İşi bitince kaldırıp yüzünü yıkıyorum ve yatağına götürüyorum. Arada “Babaaa!” diyor, “Baaak anlatacaaam!”. Hem kızgınım hem de üzgün, hem endişeliyim hem de yüreğim el vermiyor benim de zamanında ama yakalanmadan yediğim naneyi yediği için onu azarlamaya. Zaten azarlasam ne olacak? Kafa bir milyon.

Yatağa yatar yatmaz elimi tutuyor. Elini kaldırıp içini öpüyorum. Ağlamaya başlıyor.

- Ağlama bir tanem! Yarın konuşuruz, anlaşırız. Şimdi uyu, tamam mı?

- Babaaa! Seni hayal kırıklığına uğrattım. Kendimi affedemiyorum.

- Tamam, olur böyle şeyler. Şimdi uyumaya çalış.

- Ben seni seviyorum. Annemi de. Ne kadar sevdiğimi bilemezsin. Ama, söyleyemiyorum. Neden bilmiyorum ama gösteremiyorum. Bir şey durduruyor. Sarhoşum ve ancak şimdi söyleyebiliyorum. Allah beni kahretsin!

- Biz de seni seviyoruz canım oğlum! Hadi uyu lütfen.

- Ben uyuyana kadar yanımda durur musun?

Eli elimde. Hafifçe alnını okşuyorum. Oğlan uykuya dalmadan son bir kez daha konuşuyor.

- Yarın da seni sevdiğimi bil. Bu kez söyleyeceğim.

******

Sürekli takip ettiğim Fularsız Entellik podcastında Immanuel Tolstoyevski Altruizm üzerine konuşuyordu. Bir noktada konu insanın karşılıksız iyilik yapmasının mümkün olup olmadığına geldi ve şu anda hangisi hatırlamıyorum ama bir filozof, yapanın kendi bile farkında olmadan yapılan iyilik karşılıksız iyiliktir, demiş. Ben de kendi kendime birinin bana böyle bir iyiliği dokundu mu diye düşünürken bu anılar, enstantaneler geldi aklıma. Oğlum alttan alta bana Türkiye’yi ve olması gerekenleri anlatıyormuş meğer. Şimdi soruyorum:

- Bizim Türkiye’de bir acı yaşanınca insanlar buna ortak oluyor mu? Acıyı paylaşıyor muyuz?

- İnsanları dış görünüşüyle değil becerdikleriyle, yaptıklarıyla değerlendirebiliyor muyuz? Renk körü olmayı becerebiliyor muyuz?

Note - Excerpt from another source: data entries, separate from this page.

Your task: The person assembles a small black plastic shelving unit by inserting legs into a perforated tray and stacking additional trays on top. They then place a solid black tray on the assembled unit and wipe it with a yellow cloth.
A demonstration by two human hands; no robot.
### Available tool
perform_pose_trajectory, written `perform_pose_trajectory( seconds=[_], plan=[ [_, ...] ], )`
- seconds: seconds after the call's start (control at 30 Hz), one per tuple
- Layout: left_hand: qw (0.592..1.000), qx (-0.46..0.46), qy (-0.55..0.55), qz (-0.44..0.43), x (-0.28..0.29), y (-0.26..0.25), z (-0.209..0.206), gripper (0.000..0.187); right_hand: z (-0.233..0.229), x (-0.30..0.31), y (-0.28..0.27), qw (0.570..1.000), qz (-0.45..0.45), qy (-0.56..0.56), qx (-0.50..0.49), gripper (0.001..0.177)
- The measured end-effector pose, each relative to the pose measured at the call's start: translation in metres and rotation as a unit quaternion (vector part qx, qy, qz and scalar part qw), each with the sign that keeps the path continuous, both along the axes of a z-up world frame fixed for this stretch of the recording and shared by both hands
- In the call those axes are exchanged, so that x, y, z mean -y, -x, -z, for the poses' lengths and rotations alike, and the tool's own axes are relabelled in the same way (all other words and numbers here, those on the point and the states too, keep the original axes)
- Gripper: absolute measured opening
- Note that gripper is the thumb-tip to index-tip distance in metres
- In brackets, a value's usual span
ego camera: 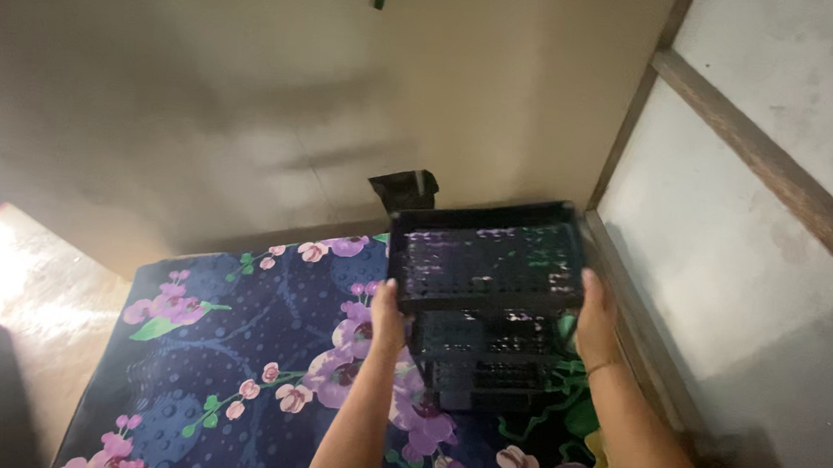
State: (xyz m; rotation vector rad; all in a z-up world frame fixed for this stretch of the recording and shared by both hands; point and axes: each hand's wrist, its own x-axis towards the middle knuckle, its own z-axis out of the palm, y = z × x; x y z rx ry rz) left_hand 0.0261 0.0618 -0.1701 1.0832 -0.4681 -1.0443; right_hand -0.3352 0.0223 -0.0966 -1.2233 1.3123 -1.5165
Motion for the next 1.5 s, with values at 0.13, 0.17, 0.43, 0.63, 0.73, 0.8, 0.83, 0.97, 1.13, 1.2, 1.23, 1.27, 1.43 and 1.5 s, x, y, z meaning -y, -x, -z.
perform_pose_trajectory(
  seconds=[0.13, 0.17, 0.43, 0.63, 0.73, 0.8, 0.83, 0.97, 1.13, 1.2, 1.23, 1.27, 1.43, 1.5],
  plan=[
    [1.0, 0.003, 0.024, 0.014, -0.012, 0.012, -0.017, 0.051, 0.045, 0.007, 0.009, 0.994, 0.0, -0.015, 0.112, 0.052],
    [0.998, 0.017, 0.064, 0.02, -0.013, 0.014, -0.019, 0.054, 0.049, 0.01, 0.01, 0.986, -0.023, -0.034, 0.162, 0.061],
    [0.989, 0.054, 0.12, 0.063, -0.004, 0.012, -0.002, 0.06, 0.044, 0.015, 0.006, 0.973, -0.022, -0.071, 0.218, 0.029],
    [0.996, 0.081, 0.018, 0.022, -0.004, 0.012, -0.015, 0.076, 0.036, 0.011, 0.015, 0.995, -0.015, -0.094, 0.037, 0.061],
    [0.985, 0.166, -0.054, -0.004, -0.018, 0.02, -0.041, 0.071, 0.016, 0.002, 0.016, 0.987, 0.065, -0.08, -0.123, 0.058],
    [0.954, 0.29, -0.057, -0.039, -0.03, 0.022, -0.063, 0.065, -0.004, -0.005, 0.015, 0.974, 0.102, -0.077, -0.188, 0.055],
    [0.926, 0.369, -0.044, -0.068, -0.038, 0.02, -0.076, 0.064, -0.015, -0.01, 0.008, 0.966, 0.113, -0.104, -0.208, 0.053],
    [0.911, 0.404, 0.07, -0.04, -0.062, 0.015, -0.119, 0.061, -0.06, -0.037, -0.016, 0.888, 0.152, 0.22, -0.375, 0.042],
    [0.925, 0.363, 0.11, -0.03, -0.079, -0.009, -0.117, 0.053, -0.104, -0.096, -0.084, 0.856, 0.086, 0.33, -0.388, 0.043],
    [0.933, 0.352, 0.053, -0.044, -0.091, -0.027, -0.095, 0.052, -0.115, -0.121, -0.118, 0.837, 0.048, 0.373, -0.398, 0.043],
    [0.937, 0.346, 0.024, -0.05, -0.098, -0.038, -0.08, 0.052, -0.118, -0.134, -0.133, 0.827, 0.024, 0.391, -0.404, 0.043],
    [0.951, 0.303, 0.039, -0.054, -0.105, -0.049, -0.063, 0.051, -0.118, -0.147, -0.149, 0.816, -0.001, 0.409, -0.408, 0.044],
    [0.976, 0.203, -0.01, -0.083, -0.153, -0.114, 0.041, 0.046, -0.067, -0.191, -0.237, 0.824, -0.129, 0.418, -0.36, 0.025],
    [0.977, 0.173, -0.073, -0.103, -0.178, -0.138, 0.091, 0.041, -0.02, -0.193, -0.267, 0.85, -0.192, 0.376, -0.316, 0.017]
  ],
)
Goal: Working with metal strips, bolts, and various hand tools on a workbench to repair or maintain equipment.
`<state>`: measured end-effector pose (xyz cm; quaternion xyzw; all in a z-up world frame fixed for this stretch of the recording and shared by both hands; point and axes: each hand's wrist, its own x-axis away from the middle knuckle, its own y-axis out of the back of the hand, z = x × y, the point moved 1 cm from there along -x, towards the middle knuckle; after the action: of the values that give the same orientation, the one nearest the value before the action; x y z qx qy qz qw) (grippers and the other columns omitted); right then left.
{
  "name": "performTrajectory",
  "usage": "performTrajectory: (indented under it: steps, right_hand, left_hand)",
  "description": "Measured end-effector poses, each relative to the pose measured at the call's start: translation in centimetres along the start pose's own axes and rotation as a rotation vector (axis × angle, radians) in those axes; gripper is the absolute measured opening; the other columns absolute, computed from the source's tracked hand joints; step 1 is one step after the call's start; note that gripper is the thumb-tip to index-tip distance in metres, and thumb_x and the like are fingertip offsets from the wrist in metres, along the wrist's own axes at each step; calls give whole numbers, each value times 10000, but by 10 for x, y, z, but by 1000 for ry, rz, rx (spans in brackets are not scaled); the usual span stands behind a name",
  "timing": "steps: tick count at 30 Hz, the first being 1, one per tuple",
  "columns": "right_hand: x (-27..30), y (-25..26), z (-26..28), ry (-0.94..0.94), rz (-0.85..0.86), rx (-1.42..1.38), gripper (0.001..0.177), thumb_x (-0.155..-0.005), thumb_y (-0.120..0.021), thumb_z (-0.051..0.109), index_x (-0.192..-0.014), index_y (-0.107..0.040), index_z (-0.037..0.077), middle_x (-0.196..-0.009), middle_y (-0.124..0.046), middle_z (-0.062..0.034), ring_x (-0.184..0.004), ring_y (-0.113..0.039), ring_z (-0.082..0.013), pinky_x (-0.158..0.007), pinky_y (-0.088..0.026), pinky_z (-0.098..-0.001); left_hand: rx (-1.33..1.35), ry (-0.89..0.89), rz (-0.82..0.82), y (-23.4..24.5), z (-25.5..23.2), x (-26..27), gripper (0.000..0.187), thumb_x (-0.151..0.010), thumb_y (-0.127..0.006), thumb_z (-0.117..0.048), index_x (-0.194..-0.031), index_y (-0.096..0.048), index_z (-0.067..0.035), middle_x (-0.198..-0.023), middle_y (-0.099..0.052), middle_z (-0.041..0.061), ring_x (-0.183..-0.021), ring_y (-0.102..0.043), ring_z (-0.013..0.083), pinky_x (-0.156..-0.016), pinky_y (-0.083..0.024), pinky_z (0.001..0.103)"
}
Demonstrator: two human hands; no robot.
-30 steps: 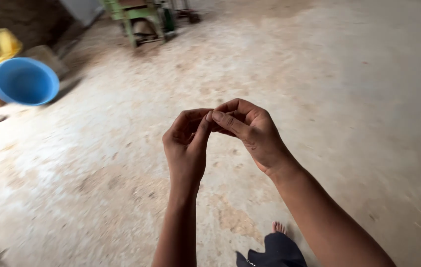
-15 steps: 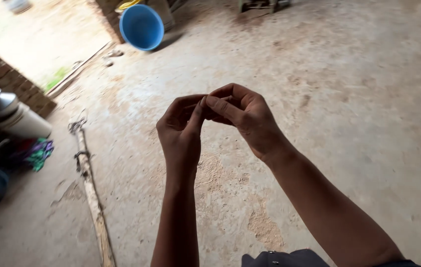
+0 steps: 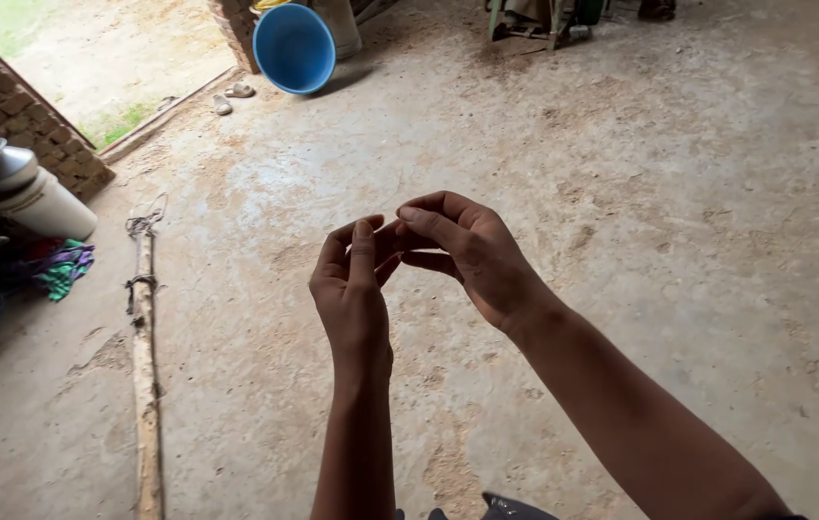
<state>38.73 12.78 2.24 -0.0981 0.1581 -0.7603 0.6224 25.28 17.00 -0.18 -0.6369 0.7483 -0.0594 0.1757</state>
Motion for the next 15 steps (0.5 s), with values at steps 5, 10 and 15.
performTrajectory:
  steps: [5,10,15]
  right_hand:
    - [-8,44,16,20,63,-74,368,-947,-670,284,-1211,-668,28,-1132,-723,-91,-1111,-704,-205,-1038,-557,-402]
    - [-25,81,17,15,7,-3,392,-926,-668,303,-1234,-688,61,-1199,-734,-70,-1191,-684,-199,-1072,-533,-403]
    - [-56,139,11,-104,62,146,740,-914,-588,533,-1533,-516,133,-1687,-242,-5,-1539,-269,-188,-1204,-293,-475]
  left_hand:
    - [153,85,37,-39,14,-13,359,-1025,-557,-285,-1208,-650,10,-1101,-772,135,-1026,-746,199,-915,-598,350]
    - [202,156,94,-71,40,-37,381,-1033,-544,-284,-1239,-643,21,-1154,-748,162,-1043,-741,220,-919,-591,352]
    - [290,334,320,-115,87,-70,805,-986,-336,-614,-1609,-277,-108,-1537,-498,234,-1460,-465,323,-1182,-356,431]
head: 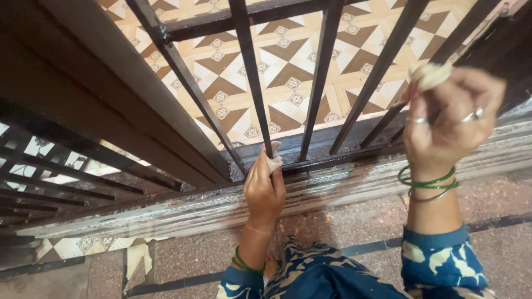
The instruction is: The person wipes the vertical bars of a metal gate using a cloth in each hand, moving them vertically along the bars.
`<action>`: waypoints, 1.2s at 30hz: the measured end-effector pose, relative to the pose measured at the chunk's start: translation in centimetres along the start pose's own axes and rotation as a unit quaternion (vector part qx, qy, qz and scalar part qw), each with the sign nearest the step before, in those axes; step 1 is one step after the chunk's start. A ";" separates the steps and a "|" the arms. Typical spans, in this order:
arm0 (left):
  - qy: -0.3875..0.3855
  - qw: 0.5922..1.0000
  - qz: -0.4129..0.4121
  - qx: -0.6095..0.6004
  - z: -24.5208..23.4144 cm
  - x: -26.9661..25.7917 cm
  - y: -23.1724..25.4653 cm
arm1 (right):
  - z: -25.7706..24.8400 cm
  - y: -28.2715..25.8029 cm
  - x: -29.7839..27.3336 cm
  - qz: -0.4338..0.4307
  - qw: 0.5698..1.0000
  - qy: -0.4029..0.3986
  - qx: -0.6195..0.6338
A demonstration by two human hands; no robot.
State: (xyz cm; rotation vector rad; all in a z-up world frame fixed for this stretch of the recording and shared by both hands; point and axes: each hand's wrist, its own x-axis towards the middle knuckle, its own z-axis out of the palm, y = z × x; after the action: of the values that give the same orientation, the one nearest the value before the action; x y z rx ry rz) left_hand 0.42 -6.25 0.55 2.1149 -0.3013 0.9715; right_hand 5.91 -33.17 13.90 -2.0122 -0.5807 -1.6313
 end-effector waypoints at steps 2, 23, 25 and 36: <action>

- Bizi yönetenler açıkça bizden ne istediklerini söylüyor mu? Karşılaşacağımız zorlukları bize anlatıp biz bunları aşmaya çalışırken yanımızda olup bize destek veriyor mu?

- Gündelik yaşamın hayhuyunda birbirimize gerçek duygularımızı söylüyor muyuz? Bunu söylemek umurumuzda mı?

- Çoktandır ortalarda görünmüyor. Banu Alkan’dan haberi olan var mı?

Bu son soru aslında yazının bel kemiğini oluşturmakta olup bu konuda bilgi verebileceklerin benimle özelden temasa geçmelerini istirham ederim.